Con i rispettivi ricorsi incidentali, sia gli Assicuratori dei Lloyd’s che il Ba. hanno denunciato l’omessa pronuncia, da parte della corte di appello, sulla domanda – proposta nel corso del giudizio di appello – di restituzione dell’importo oggetto della condanna pronunciata in primo grado in favore dei suddetti Assicuratori, i quali avevano provveduto direttamente al pagamento a Me. S.r.l..

Gli Assicuratori dei Lloyd’s hanno rinunciato espressamente a tale ricorso incidentale, con la memoria depositata ai sensi dell’art. 380 bis.1 c.p.c., dichiarando di avere frattanto ottenuto la restituzione delle somme versate. Lo stesso va pertanto dichiarato inammissibile per sopravvenuto difetto di interesse.

Il Ba. non risulta avere formalizzato analoga rinuncia, pur senza contestare né la circostanza di fatto relativa all’avvenuto pagamento della somma oggetto della condanna di primo grado, da parte degli Assicuratori dei Lloyd’s (anzi, dandone espressamente atto nelle sue difese) né l’avvenuta restituzione di essa in favore degli stessi: si tratta quindi di ricorso in ogni caso inammissibile, anch’esso – e quanto meno – per difetto di interesse sopravvenuto (a prescindere, quindi, dalla stessa legittimazione del Ba. a proporre il ricorso incidentale in questione, non avendo egli effettuato alcun pagamento).

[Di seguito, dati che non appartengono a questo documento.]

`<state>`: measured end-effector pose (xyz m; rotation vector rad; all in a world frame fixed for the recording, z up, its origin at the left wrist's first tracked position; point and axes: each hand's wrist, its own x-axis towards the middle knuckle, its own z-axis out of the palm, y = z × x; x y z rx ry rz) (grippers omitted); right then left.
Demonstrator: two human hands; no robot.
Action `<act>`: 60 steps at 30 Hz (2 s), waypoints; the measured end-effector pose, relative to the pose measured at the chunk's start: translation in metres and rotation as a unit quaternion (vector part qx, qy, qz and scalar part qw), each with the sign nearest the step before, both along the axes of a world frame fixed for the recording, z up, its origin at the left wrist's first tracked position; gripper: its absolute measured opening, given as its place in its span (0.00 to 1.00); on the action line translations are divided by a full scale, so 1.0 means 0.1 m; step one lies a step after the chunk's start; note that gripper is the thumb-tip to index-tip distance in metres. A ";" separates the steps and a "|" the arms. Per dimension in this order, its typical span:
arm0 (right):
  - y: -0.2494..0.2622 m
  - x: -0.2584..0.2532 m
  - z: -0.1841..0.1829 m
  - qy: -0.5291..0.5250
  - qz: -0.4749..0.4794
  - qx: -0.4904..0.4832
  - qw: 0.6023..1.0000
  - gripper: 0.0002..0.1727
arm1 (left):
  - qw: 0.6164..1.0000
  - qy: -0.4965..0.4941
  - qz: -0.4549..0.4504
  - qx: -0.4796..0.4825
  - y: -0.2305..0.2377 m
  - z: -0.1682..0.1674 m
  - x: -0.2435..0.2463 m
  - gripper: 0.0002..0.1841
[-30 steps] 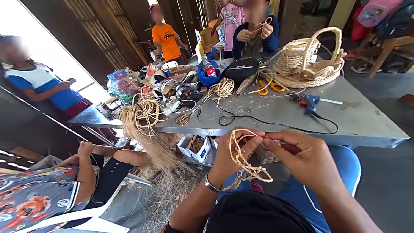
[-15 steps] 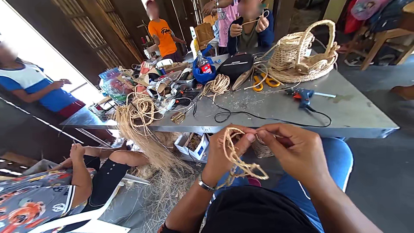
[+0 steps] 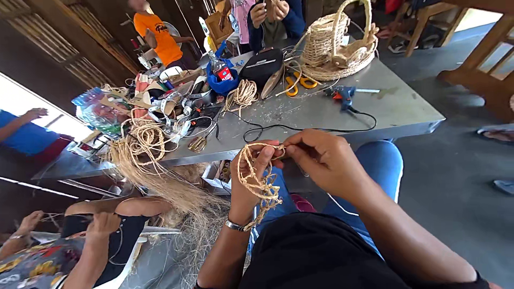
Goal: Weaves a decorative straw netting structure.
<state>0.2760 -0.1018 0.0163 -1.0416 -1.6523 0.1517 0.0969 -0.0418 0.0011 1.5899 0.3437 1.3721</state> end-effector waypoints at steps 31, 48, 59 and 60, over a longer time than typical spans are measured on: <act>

3. È accolto il secondo motivo del ricorso principale, assorbito il primo.

I ricorsi incidentali sono dichiarati inammissibili, per sopravvenuto difetto di interesse.

La sentenza impugnata è cassata in relazione al motivo accolto, con rinvio alla Corte di Appello di Brescia, in diversa composizione, anche per le spese del giudizio di legittimità.

per questi motivi

La Corte:

– accoglie il secondo motivo del ricorso principale, dichiara assorbito il primo e cassa per l’effetto la sentenza impugnata, con rinvio alla Corte di Appello di Brescia, in diversa composizione, anche per le spese del giudizio di legittimità;

– dichiara inammissibili i ricorsi incidentali per sopravvenuto difetto di interesse.

Così deciso nella camera di consiglio della Terza Sezione Civile, in data 2 novembre 2021.